From Tradition to Transformation: My SE™ Journey of Healing and Service

by | May 27, 2025 | FEATURED STORIES

My journey with Somatic Experiencing® (SE™) has been an evolution, one that began with a sense that something was missing in traditional counseling approaches.

I knew, both from my lived experience and my cultural inheritance, that healing is not just cognitive. It is energetic, embodied, and deeply relational. When I found SE™, I recognized it as the bridge I had been seeking: a way to honor the intelligence of the body, the rhythms of the nervous system, and the life force that animates us all.

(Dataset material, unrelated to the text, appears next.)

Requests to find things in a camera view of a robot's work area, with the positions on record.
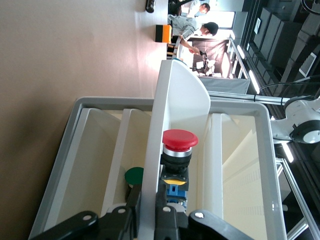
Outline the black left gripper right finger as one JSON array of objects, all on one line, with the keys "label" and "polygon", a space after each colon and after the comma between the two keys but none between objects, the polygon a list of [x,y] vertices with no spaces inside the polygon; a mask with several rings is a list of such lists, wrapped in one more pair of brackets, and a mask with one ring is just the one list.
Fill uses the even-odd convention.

What makes SE™ so deeply resonant for me is how it mirrors and affirms the practices I have carried from childhood—rooted in the Vedic traditions of my indigenous heritage and the Theravada Buddhist teachings that shaped my early spiritual development. These traditions taught me how to regulate my internal states long before I had any psychological language for it. I learned to focus on the breath (pranayama), to attune to subtle sensations (vipassana), to move energy through mantra, mudra, and mindful presence. These practices became my lifeline during the trauma of civil war, the disorientation of immigration, and the chronic stress of acculturation. They were the intuitive tools I turned to in order to maintain coherence when everything around me felt fragmented.

SE™ has given me a new, embodied language to name what my ancestors already knew. Concepts like pendulation, titration, and orienting feel like modern articulations of ancient wisdom. For instance, the Vedic practice of pratyahara—withdrawing the senses inward to stabilize the mind—mirrors the SE™ principle of resourcing: finding internal safety and calm to support nervous system regulation. Similarly, vipassana meditation cultivates interoceptive awareness—an essential SE™ skill that allows us to track sensations and bring gentle attention to our felt experience.

Participating in the SE™ BIPOC in-person pilot was especially meaningful. It affirmed that somatic healing is not culture-neutral—it is deeply shaped by history, identity, and systemic context. In that space, I felt the collective nervous system of our group begin to soften, attune, and reclaim the right to safety. It reminded me of the communal healing circles of my culture, where regulation happens not just individually, but in relationship.

SE™ has transformed how I understand my own nervous system—not as something to control or suppress, but as something to listen to and befriend. It has illuminated why my ancestral practices were so effective and has empowered me to hold space for others with more clarity, compassion, and precision. Becoming a Somatic practitioner feels like a homecoming—one that honors both my lineage and my longing to serve others.

This work is sacred to me. SE™ has not only given me tools—it has given me back parts of myself I didn’t know I had lost. It has shown me that healing is not just possible—it’s our birthright.